Description of the task =
The material below holds pictures, which are to be left out; copy exactly the lines from the one with "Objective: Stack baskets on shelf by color" through the one with "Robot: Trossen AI".
+++
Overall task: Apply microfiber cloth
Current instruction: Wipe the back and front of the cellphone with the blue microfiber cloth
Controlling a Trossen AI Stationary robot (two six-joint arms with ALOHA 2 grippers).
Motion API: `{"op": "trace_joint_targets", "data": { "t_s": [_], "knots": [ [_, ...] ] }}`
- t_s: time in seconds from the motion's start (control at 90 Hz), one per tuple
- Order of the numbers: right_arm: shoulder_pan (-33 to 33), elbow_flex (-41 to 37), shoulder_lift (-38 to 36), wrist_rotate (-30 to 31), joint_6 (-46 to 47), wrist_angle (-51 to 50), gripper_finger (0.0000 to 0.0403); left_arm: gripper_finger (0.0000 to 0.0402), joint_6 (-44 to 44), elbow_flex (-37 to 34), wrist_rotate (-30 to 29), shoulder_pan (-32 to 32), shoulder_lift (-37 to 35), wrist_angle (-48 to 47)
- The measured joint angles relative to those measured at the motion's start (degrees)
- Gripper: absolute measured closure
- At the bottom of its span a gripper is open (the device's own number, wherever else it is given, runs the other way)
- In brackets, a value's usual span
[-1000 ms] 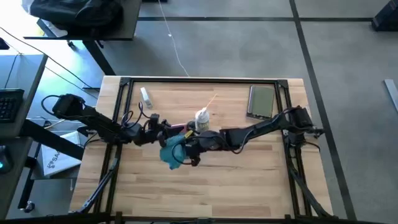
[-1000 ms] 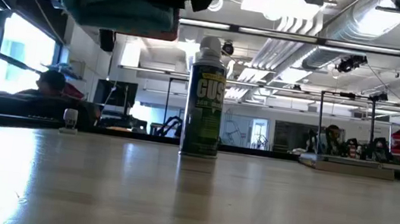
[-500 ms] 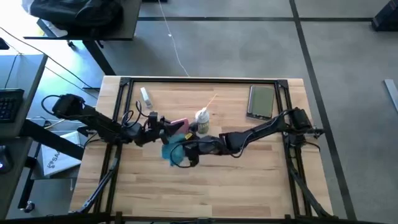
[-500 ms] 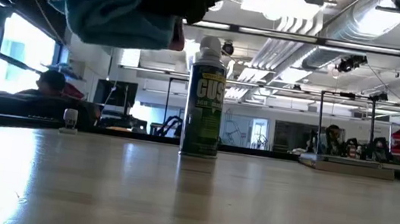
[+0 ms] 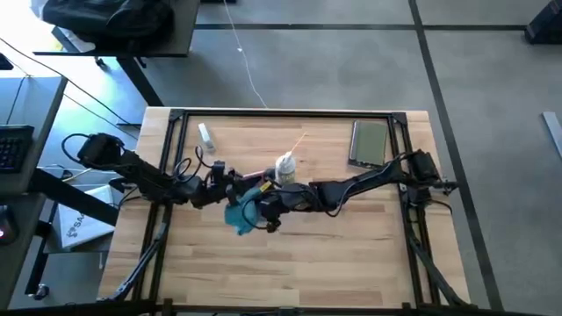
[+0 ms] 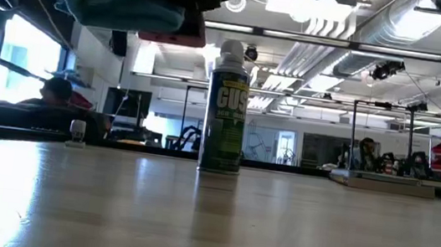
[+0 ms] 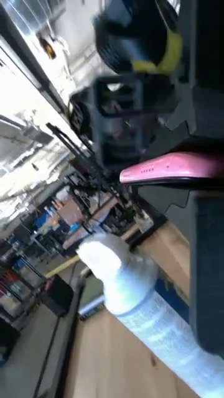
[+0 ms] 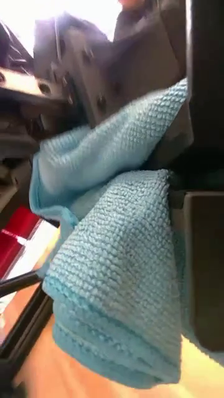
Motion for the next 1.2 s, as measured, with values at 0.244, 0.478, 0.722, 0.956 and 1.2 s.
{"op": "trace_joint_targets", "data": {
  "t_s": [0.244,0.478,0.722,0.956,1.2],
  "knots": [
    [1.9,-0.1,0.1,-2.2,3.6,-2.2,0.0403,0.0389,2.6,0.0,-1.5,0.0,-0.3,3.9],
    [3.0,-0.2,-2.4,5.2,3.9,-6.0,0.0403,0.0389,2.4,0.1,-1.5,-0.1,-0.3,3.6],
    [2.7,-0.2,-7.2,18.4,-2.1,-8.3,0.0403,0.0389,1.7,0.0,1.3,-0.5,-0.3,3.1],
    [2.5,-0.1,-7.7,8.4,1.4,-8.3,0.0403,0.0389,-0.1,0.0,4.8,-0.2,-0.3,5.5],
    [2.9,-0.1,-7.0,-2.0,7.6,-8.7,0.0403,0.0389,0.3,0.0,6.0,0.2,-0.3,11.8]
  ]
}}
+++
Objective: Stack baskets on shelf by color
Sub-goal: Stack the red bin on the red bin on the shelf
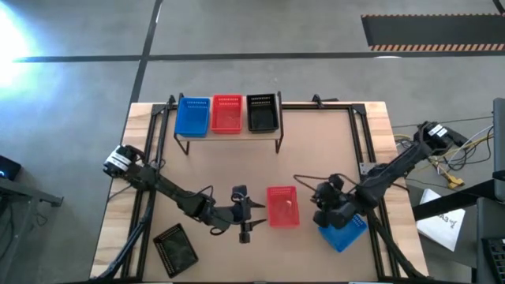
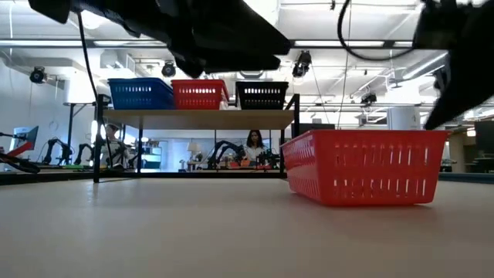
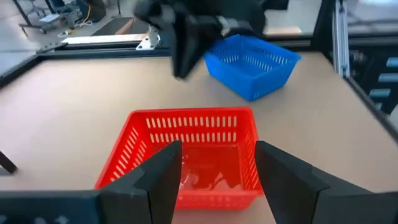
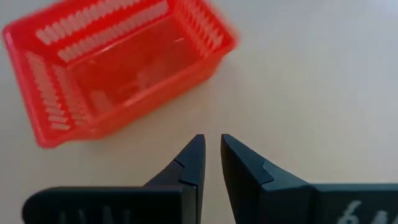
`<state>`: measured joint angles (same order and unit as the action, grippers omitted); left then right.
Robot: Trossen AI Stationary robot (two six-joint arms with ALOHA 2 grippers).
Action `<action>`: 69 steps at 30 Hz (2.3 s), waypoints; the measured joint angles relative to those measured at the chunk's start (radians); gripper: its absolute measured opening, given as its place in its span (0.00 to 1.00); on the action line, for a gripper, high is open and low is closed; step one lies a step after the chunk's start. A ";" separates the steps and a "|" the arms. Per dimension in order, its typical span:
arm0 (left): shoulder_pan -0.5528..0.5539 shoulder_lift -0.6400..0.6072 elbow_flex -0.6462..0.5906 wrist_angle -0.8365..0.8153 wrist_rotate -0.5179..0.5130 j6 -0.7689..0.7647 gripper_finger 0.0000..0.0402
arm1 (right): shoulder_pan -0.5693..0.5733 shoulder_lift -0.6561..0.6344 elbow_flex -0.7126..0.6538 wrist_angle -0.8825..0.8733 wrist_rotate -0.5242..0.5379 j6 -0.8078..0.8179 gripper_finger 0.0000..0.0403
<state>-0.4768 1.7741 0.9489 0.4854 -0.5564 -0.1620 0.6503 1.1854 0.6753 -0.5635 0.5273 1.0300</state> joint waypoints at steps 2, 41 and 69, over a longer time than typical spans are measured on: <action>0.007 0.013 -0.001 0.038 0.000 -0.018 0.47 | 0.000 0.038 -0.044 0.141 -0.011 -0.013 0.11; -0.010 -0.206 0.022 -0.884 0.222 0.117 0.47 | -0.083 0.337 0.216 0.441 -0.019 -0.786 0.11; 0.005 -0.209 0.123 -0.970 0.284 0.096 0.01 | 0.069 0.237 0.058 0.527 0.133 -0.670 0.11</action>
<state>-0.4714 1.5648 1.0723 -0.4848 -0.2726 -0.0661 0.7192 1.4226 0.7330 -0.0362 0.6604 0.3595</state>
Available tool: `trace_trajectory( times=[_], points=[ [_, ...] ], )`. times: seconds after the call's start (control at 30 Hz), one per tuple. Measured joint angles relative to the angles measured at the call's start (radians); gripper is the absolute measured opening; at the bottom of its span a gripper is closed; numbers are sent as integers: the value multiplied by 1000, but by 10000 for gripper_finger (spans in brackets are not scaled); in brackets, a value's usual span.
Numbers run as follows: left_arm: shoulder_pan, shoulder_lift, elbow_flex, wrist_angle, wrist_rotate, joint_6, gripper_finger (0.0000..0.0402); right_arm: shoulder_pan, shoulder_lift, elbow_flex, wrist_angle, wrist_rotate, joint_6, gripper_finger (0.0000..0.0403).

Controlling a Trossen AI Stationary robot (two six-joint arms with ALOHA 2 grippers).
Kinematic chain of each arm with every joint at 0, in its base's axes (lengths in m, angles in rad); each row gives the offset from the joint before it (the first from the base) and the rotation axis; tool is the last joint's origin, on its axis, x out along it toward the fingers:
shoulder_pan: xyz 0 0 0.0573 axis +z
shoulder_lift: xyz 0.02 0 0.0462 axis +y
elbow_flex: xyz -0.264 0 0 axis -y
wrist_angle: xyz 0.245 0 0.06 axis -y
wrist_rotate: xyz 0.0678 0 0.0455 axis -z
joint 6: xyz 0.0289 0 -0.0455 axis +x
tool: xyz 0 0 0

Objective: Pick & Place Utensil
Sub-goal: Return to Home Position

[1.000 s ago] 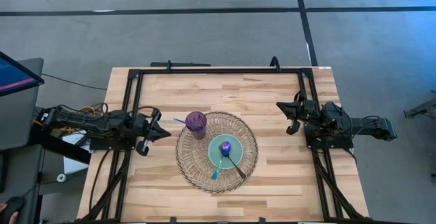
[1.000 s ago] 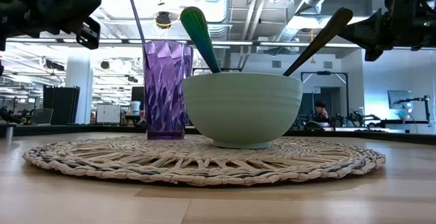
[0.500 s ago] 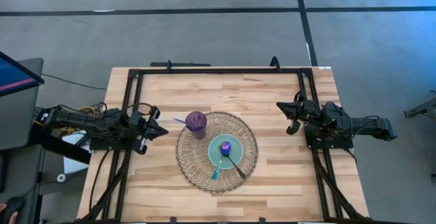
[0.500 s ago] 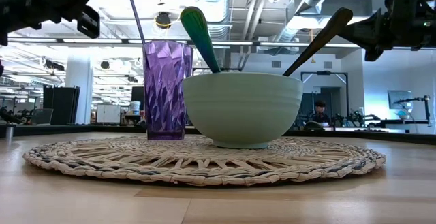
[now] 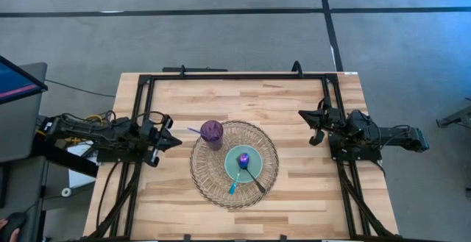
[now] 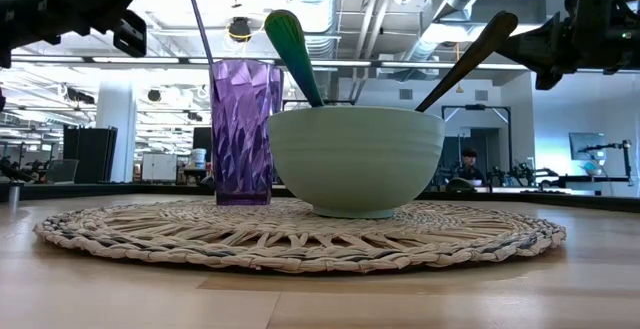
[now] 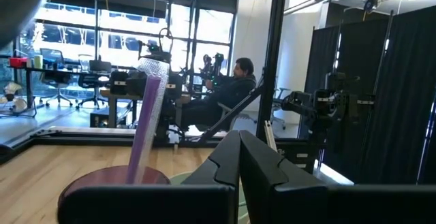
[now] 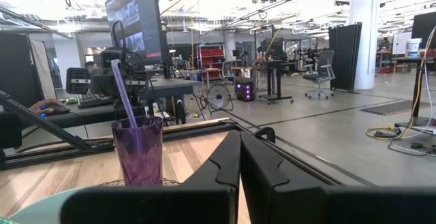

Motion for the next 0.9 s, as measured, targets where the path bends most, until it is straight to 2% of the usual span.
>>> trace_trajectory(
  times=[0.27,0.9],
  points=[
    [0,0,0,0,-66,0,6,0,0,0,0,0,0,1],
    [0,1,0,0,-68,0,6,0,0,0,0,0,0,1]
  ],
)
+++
Written solution =
Objective: Stack baskets on shelf by color
Sub-goal: Stack the red bin on the red bin on the shelf
`<state>`: measured joint angles (same order and unit as the action, grippers omitted); left then right.
Robot: Trossen AI Stationary robot (two six-joint arms with ALOHA 2 grippers).

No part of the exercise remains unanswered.